Exercise:
Up to and including the line that contains "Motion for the", return every line from the start of the data, unchanged.

Data:
*** Begin section ***
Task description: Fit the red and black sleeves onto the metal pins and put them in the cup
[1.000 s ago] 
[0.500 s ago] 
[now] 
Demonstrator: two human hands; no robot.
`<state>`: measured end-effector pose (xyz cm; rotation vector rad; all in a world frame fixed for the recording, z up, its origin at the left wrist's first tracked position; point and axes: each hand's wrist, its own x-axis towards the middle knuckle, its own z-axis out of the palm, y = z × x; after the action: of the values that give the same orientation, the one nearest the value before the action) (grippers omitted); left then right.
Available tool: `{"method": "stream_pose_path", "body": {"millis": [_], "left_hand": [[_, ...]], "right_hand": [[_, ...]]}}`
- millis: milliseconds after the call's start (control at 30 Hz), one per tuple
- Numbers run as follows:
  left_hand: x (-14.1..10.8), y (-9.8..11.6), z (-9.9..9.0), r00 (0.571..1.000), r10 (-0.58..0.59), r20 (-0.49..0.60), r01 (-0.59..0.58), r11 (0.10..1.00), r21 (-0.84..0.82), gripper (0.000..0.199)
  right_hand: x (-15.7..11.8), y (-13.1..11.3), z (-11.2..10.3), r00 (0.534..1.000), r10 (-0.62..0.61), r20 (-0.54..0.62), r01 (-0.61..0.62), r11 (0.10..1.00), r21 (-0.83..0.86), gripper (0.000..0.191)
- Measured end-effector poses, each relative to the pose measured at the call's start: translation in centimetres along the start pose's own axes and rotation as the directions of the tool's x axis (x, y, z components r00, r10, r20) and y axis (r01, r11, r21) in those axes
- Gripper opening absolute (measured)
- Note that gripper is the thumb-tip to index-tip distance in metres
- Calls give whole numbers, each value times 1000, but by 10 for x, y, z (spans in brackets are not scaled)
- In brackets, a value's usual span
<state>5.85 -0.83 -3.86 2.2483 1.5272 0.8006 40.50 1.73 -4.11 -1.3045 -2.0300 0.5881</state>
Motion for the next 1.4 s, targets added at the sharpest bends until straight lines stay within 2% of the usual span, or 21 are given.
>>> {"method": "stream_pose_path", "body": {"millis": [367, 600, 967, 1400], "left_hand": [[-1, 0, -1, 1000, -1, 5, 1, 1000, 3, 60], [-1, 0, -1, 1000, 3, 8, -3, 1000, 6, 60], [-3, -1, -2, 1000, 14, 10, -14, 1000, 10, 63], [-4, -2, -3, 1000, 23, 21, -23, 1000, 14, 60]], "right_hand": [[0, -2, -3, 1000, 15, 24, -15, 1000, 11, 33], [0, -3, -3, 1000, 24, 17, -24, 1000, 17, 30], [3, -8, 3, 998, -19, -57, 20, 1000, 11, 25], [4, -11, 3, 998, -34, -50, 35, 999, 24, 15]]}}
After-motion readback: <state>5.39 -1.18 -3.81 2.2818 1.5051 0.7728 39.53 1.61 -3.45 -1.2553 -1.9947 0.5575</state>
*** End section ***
Output:
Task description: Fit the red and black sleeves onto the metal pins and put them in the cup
[1.000 s ago] 
[0.500 s ago] 
[now] 
Demonstrator: two human hands; no robot.
`<state>`: measured end-effector pose (xyz cm; rotation vector rad; all in a world frame fixed for the recording, z up, its origin at the left wrist's first tracked position; point and axes: each hand's wrist, its own x-axis towards the middle knuckle, its own z-axis out of the palm, y = z × x; after the action: of the values that give the same orientation, the one nearest the value before the action) (grippers omitted); left then right.
Available tool: `{"method": "stream_pose_path", "body": {"millis": [_], "left_hand": [[_, ...]], "right_hand": [[_, ...]]}}`
- millis: milliseconds after the call's start (control at 30 Hz), one per tuple
- Numbers run as follows:
  left_hand: x (-14.1..10.8), y (-9.8..11.6), z (-9.9..9.0), r00 (0.571..1.000), r10 (-0.58..0.59), r20 (-0.49..0.60), r01 (-0.59..0.58), r11 (0.10..1.00), r21 (-0.84..0.82), gripper (0.000..0.199)
  right_hand: x (-15.7..11.8), y (-13.1..11.3), z (-11.2..10.3), r00 (0.534..1.000), r10 (-0.62..0.61), r20 (-0.54..0.62), r01 (-0.61..0.62), r11 (0.10..1.00), r21 (-0.83..0.86), gripper (0.000..0.191)
- Measured end-effector poses, each relative to the pose measured at the call's start: translation in centimetres along the start pose's own axes and rotation as the directions of the tool's x axis (x, y, z components r00, r10, r20) and y axis (r01, r11, r21) in those axes
- Gripper opening absolute (measured)
- Note that gripper is the thumb-tip to index-tip distance in metres
- Calls give whole numbers, each value times 1000, but by 10 for x, y, z (spans in brackets are not scaled)
- In brackets, a value's usual span
<state>5.85 -0.83 -3.86 2.2483 1.5272 0.8006 40.50 1.73 -4.11 -1.3045 -2.0300 0.5881</state>
Motion for the next 1.4 s, targets added at the sharpest bends until straight lines stay within 2% of the usual span, or 21 are given.

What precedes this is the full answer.